The problem:
With every picture left out, restate the listing below exactly as written.

The data:
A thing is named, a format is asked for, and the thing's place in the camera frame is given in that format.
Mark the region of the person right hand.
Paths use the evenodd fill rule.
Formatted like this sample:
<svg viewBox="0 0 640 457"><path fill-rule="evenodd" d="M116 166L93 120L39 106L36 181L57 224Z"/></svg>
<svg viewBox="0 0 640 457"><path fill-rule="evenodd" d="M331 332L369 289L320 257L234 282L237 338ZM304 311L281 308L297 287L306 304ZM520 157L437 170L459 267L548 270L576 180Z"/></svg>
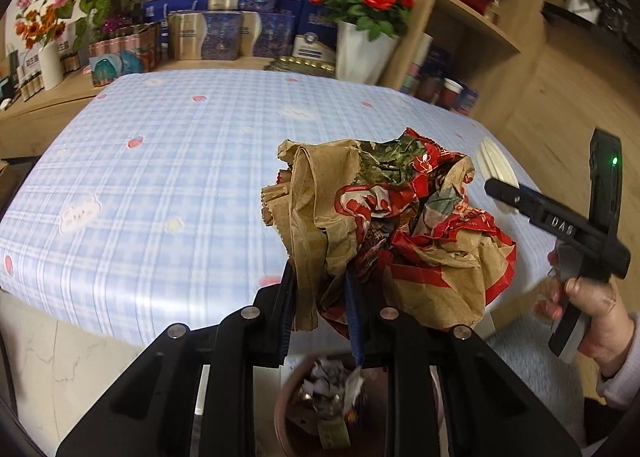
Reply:
<svg viewBox="0 0 640 457"><path fill-rule="evenodd" d="M603 377L613 377L626 362L636 330L620 292L614 283L603 284L585 277L562 281L556 268L556 250L548 253L548 261L551 269L538 286L534 313L556 321L571 304L589 316L590 326L578 350L597 363Z"/></svg>

Reply:
A thing is named, a format is asked for, and the thing's place in the camera frame is given in that format.
Mark the region of the person right hand.
Paths use the evenodd fill rule.
Formatted like this sample:
<svg viewBox="0 0 640 457"><path fill-rule="evenodd" d="M116 166L93 120L39 106L36 181L57 224Z"/></svg>
<svg viewBox="0 0 640 457"><path fill-rule="evenodd" d="M331 332L369 289L320 257L234 282L237 338ZM304 311L281 308L297 287L306 304ZM520 157L437 170L459 267L548 270L576 180Z"/></svg>
Reply:
<svg viewBox="0 0 640 457"><path fill-rule="evenodd" d="M603 377L613 377L626 362L636 330L620 292L614 283L603 284L585 277L562 281L556 268L556 250L548 253L548 261L551 269L538 286L534 313L556 321L571 304L589 316L590 326L578 350L597 363Z"/></svg>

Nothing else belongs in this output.